EXERCISE DIRECTIONS: Pictures stay out of the copy, and everything else in the data below is repeated exactly.

DATA PROVIDED:

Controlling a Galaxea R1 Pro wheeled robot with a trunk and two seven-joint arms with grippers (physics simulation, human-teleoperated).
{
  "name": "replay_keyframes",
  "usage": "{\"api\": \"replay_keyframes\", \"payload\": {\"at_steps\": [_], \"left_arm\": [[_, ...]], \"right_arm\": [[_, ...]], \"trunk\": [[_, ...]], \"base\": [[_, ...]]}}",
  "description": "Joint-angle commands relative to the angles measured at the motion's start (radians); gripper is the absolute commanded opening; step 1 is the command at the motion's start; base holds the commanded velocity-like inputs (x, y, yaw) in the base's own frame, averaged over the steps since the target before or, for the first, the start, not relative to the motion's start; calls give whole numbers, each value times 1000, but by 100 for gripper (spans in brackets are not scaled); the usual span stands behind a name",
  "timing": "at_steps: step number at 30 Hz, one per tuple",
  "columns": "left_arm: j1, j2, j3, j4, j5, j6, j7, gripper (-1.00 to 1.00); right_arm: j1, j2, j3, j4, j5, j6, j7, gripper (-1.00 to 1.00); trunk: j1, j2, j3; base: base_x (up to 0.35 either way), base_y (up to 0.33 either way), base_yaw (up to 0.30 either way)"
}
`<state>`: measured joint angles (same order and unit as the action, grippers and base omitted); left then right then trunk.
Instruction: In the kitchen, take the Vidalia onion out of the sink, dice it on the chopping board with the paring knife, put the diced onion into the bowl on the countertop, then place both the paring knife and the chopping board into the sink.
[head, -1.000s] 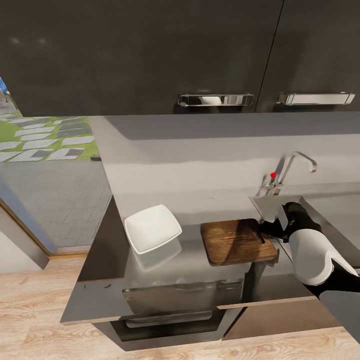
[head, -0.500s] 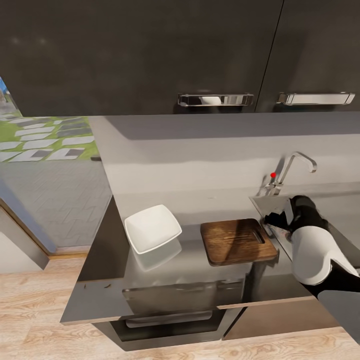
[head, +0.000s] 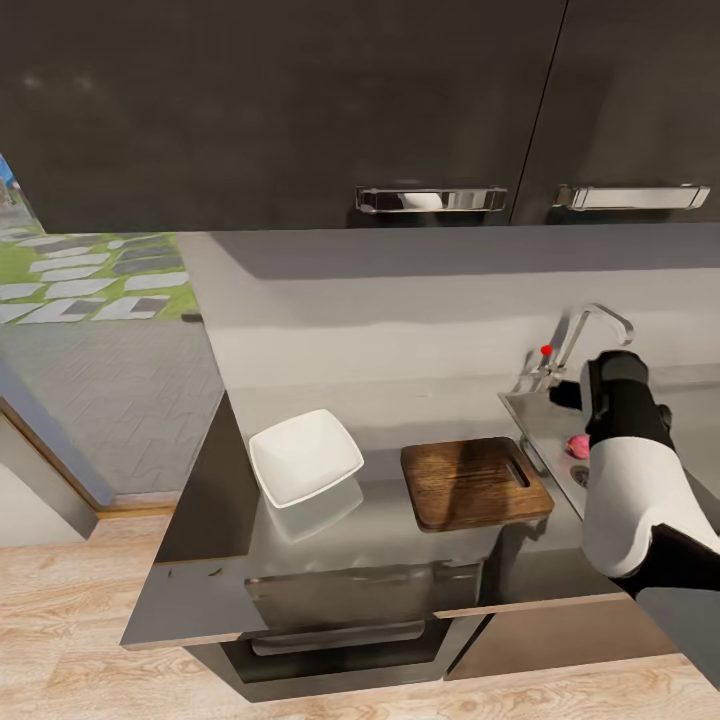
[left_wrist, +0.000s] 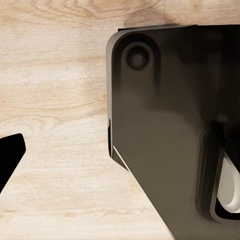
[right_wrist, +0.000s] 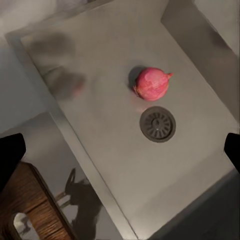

RESULT:
Controlling a Galaxea R1 Pro wheeled robot with a trunk and two seven-joint arms with grippers (physics simulation, human-teleoperated).
{
  "name": "replay_keyframes",
  "usage": "{\"api\": \"replay_keyframes\", \"payload\": {\"at_steps\": [_], \"left_arm\": [[_, ...]], \"right_arm\": [[_, ...]], \"trunk\": [[_, ...]], \"base\": [[_, ...]]}}",
  "description": "Joint-angle commands relative to the angles measured at the motion's start (radians); gripper is the absolute commanded opening; step 1 is the command at the motion's start; base holds the commanded velocity-like inputs (x, y, yaw) in the base's own frame, averaged over the steps since the target before or, for the first, the start, not relative to the motion's start; calls give whole numbers, each value times 1000, but by 100 for gripper (spans in brackets are not scaled); the usual span stands behind a name",
  "timing": "at_steps: step number at 30 Hz, one per tuple",
  "columns": "left_arm: j1, j2, j3, j4, j5, j6, j7, gripper (-1.00 to 1.00); right_arm: j1, j2, j3, j4, j5, j6, j7, gripper (-1.00 to 1.00); trunk: j1, j2, j3; base: base_x (up to 0.35 either way), base_y (up to 0.33 either way), base_yaw (up to 0.30 either way)"
}
`<state>`: measured joint angles (same order and unit as the action, grippers and base omitted); left then right then trunk.
Instruction: In the kitchen, take the Vidalia onion out of the sink, dice it on the chopping board with the paring knife, put the diced onion into the bowl on the countertop, then place both the paring knife and the chopping board into the sink.
[head, -1.000s] 
[head, -0.500s] 
[head, +0.000s] 
[left_wrist, +0.000s] 
[right_wrist, +0.000s] 

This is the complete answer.